The Fulton County Health Department is offering a special high-dose flu vaccine to persons over 65.
Mike Oricko, Fulton County health commissioner, said health department officials tried the high-dose vaccine last year, and no issues were reported.
The vaccine was introduced several years ago.
A health department press release said, “Studies have found that older adults were not responding as well to the standard-dose influenza vaccine, so this higher dose vaccine was introduced.
“It has a slightly different formulation to boost immunity levels in persons ages 65-plus. This group typically has a higher rate of flu-related illness, hospitalization, and death.
“Because this vaccine has been well tolerated, we will use it to vaccinate all adults over 65, but persons will have the option of receiving the standard formulation if they choose,” Oricko said.
Also new this year is a method of injecting the flu vaccine.
It uses a microinjection system, which uses a needle 90% smaller than the standard needle.
The smaller intradermal needle injects the vaccine into the skin, or dermis, as opposed to the muscle.
The vaccine is the same formulation as the standard vaccine, but since it comes in a pre-filled syringe, there are no preservatives.
Available again this year is the flu mist for persons between 2 and 49 years of age. It is intranasal, given through the nose.
This year’s flu vaccination campaign began last month.
Vaccine was administered to 49 adults and 36 children at an Oct. 16 flu shot clinic at the Archbold Community Library.
Each year, the World Health Organization monitors the strains of the infl uenza virus that circulate around the globe, then formulates the flu vaccine to combat three strains.

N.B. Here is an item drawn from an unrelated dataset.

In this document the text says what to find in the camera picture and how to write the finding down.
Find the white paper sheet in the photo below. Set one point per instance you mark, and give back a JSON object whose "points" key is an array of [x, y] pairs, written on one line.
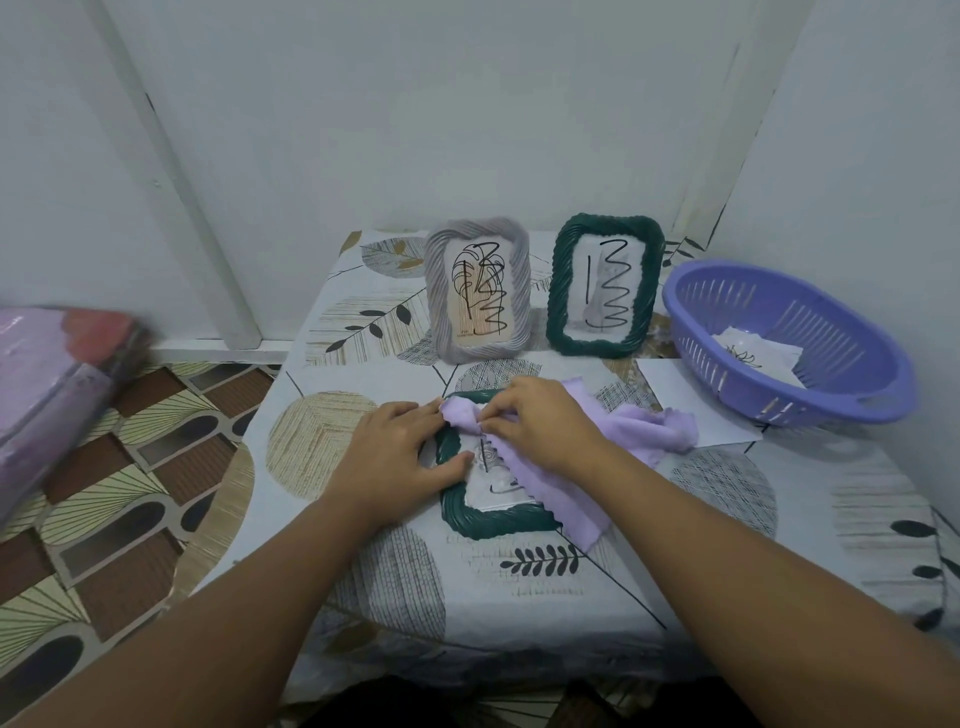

This year’s vaccine is the same as last year’s and offers protection against the H1N1 and H3N2 strains, plus an influenza B virus.
Because it takes nearly two weeks after receiving the vaccine for protection against the flu, the United States Centers For Disease Control urge people to get vaccinated as soon as it’s available.
Each year, seasonal flu and its complications claim 36,000 lives in the United States.
“Everyone is at risk,” Oricko said. “Take time to get a vaccination for yourself, and encourage your family members to do the same.”